▶ **Task requirements**
Gather each line of the entries below that includes "rendered".

The input Start Marker

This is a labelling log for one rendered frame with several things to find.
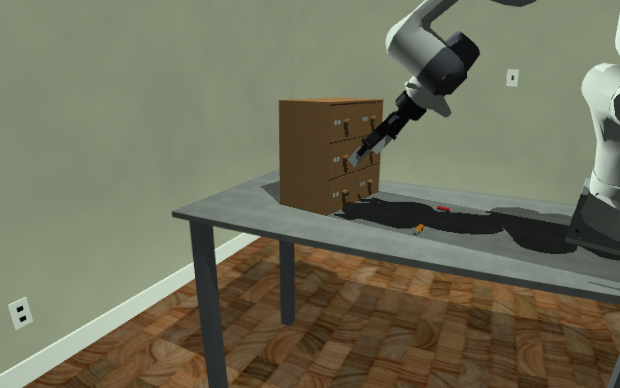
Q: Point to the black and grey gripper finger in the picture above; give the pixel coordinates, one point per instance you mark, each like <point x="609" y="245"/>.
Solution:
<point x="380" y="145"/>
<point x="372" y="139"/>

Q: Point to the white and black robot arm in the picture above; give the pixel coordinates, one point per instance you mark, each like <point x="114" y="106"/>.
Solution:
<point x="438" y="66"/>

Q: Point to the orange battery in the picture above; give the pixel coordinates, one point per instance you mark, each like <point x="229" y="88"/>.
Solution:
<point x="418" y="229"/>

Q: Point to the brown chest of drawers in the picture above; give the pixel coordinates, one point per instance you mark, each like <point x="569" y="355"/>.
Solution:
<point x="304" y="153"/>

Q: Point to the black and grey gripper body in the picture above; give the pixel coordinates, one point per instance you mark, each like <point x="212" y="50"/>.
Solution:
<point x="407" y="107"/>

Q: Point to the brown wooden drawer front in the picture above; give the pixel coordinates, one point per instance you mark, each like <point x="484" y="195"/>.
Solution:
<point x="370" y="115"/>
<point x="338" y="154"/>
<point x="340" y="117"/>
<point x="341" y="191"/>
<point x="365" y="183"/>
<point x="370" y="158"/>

The input End Marker
The input Start Marker

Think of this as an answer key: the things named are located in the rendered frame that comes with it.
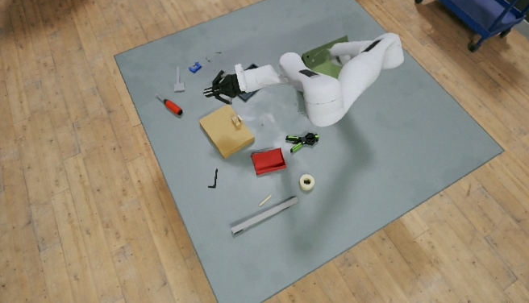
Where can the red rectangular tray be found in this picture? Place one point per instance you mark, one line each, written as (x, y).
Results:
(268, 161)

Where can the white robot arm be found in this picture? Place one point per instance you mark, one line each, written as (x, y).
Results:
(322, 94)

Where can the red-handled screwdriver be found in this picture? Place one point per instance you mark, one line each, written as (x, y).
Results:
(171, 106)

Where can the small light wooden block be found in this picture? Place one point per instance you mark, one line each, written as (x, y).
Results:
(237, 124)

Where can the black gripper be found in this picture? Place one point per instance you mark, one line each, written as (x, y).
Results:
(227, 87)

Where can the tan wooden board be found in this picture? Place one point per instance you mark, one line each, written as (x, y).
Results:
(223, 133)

The input End Marker

▶ **Response area**
This is a labelling log for one rendered frame with several things to find.
Think of this as an answer key: the things named are located in the rendered frame that comes with it.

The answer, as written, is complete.